* TASK PROMPT:
Report every line of the records that contains the word "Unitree".

━━━ RAW DATA ━━━

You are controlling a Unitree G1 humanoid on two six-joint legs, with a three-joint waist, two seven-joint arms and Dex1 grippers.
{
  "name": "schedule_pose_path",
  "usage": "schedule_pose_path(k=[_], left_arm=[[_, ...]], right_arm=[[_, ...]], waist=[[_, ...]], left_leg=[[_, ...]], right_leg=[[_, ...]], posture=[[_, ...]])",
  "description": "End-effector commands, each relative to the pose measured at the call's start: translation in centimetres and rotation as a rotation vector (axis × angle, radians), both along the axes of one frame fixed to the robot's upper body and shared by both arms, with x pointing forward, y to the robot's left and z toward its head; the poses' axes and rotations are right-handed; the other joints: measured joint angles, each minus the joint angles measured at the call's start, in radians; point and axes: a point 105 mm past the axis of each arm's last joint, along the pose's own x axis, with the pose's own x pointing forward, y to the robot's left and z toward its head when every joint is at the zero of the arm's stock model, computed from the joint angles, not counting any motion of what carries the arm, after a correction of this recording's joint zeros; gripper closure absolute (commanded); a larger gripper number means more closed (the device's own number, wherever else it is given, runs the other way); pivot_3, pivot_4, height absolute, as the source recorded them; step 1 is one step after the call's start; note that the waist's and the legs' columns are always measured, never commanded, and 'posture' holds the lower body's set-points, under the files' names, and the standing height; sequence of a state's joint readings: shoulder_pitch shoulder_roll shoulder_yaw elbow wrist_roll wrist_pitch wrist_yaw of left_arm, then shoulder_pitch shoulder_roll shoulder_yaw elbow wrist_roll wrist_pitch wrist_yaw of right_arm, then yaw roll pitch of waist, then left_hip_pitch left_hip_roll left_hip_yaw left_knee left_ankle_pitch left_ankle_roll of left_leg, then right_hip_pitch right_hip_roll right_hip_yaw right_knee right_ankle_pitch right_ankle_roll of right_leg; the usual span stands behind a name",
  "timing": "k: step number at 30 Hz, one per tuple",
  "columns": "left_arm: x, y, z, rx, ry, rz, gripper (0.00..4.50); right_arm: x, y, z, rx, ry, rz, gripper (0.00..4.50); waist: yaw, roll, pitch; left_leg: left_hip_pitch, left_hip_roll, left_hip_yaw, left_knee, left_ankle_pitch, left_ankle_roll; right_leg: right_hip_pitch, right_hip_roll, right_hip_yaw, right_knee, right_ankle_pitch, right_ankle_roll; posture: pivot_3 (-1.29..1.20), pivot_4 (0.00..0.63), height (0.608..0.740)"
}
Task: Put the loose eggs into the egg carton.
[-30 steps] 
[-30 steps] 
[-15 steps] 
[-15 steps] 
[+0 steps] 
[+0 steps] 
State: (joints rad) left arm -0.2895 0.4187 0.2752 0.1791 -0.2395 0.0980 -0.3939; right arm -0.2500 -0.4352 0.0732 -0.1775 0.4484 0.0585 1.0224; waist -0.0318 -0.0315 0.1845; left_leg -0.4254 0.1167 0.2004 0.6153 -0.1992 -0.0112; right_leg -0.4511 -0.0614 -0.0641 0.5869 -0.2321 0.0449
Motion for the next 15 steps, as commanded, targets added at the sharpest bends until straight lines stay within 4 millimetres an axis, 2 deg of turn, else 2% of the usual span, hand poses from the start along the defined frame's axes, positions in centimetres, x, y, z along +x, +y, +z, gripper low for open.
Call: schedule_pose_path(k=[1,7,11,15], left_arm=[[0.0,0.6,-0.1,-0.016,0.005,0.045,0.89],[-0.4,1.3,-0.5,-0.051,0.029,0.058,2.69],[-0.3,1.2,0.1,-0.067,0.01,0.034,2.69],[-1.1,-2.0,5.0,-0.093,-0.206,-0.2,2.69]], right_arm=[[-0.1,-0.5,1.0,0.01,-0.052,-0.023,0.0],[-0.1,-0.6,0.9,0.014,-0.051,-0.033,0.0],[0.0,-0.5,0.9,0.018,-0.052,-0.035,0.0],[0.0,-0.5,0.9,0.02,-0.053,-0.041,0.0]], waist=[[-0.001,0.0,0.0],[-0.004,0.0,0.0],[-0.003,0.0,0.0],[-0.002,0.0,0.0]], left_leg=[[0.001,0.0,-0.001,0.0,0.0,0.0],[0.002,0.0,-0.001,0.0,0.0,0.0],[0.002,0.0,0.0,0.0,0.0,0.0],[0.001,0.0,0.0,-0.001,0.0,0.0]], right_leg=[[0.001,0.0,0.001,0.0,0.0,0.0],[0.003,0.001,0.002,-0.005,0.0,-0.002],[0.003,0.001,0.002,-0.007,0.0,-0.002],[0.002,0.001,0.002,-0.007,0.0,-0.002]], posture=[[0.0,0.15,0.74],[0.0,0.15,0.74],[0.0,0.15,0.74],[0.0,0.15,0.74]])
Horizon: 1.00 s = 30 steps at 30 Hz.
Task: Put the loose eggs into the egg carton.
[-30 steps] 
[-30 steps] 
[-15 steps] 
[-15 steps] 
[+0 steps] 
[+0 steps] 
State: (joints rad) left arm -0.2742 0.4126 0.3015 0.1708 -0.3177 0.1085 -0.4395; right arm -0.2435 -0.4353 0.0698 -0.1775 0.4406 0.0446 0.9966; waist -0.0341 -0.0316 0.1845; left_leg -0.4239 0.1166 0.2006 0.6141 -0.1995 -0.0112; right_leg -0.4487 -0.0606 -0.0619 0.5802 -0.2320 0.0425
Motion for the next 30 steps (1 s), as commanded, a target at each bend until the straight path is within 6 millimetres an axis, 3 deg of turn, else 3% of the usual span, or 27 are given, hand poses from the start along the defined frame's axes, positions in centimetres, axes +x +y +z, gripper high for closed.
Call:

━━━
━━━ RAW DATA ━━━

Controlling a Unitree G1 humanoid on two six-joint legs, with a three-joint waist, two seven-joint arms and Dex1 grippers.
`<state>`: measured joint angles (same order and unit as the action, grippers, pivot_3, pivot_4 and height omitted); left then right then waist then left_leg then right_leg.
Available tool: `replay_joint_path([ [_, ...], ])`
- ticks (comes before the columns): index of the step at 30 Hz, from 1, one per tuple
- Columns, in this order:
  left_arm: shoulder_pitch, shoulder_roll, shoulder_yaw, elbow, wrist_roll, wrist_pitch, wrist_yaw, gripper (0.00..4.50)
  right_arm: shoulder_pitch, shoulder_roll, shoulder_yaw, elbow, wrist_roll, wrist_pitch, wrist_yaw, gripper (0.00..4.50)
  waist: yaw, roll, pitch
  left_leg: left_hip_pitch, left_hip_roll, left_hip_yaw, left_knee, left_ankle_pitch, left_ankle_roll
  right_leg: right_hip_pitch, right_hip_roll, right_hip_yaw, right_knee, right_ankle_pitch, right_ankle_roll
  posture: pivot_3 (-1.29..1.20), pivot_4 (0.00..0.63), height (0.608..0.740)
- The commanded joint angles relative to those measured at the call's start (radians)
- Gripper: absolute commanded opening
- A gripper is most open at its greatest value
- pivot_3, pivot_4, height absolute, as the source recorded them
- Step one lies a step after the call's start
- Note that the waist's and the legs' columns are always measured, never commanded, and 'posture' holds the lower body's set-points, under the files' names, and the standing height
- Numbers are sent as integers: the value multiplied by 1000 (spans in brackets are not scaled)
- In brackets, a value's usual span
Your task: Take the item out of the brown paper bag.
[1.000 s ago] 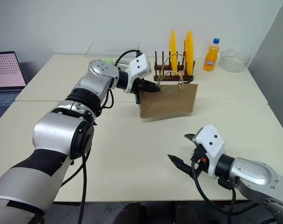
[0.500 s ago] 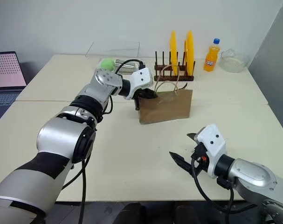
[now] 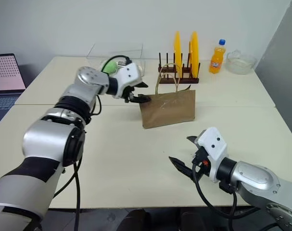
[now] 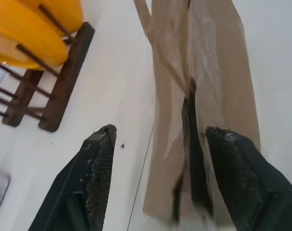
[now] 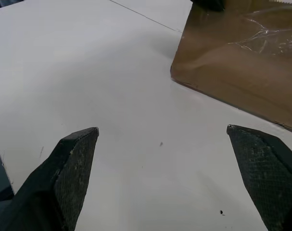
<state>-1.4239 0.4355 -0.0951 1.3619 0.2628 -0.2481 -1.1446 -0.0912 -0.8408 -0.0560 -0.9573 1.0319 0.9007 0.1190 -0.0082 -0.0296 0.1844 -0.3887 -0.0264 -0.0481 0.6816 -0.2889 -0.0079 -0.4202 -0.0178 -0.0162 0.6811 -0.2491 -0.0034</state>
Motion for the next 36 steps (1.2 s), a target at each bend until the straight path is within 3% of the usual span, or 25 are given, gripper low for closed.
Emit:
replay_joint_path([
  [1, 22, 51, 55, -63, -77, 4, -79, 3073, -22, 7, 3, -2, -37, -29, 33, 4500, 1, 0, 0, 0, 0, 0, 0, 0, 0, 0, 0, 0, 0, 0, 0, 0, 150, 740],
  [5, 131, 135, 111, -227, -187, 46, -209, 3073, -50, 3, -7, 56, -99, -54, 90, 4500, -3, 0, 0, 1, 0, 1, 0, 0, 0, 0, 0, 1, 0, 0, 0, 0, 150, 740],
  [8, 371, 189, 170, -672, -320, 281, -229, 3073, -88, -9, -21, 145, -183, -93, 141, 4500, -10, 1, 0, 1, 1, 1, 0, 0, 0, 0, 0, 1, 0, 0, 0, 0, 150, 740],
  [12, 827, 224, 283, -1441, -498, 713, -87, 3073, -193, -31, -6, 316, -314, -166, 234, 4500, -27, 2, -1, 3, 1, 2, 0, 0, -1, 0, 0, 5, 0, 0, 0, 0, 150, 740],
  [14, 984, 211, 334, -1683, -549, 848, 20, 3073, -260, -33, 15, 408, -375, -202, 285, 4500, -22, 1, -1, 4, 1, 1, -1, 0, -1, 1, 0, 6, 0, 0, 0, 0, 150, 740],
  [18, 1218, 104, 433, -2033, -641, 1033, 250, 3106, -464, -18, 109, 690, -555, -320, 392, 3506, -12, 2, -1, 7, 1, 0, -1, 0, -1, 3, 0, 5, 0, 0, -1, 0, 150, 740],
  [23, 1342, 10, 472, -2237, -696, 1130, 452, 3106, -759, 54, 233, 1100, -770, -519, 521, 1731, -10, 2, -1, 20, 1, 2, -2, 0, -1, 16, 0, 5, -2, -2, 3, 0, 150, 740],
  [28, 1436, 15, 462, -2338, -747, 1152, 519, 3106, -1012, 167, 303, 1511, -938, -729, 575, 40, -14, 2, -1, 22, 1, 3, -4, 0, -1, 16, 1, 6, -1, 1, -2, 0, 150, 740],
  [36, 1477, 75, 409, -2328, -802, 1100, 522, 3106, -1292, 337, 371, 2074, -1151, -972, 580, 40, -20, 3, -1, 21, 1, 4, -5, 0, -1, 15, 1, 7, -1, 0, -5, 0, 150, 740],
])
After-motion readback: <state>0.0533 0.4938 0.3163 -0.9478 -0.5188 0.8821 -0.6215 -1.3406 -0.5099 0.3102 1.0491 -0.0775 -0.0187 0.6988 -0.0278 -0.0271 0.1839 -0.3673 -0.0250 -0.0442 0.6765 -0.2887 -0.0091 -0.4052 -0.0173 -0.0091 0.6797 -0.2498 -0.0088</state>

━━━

* SOLUTION TO THIS TASK:
You are controlling a Unitree G1 humanoid on two six-joint legs, with a three-joint waist, two seven-joint arms and Dex1 grippers.
Controlling a Unitree G1 humanoid on two six-joint legs, with a three-joint waist, two seven-joint arms and Dex1 grippers.

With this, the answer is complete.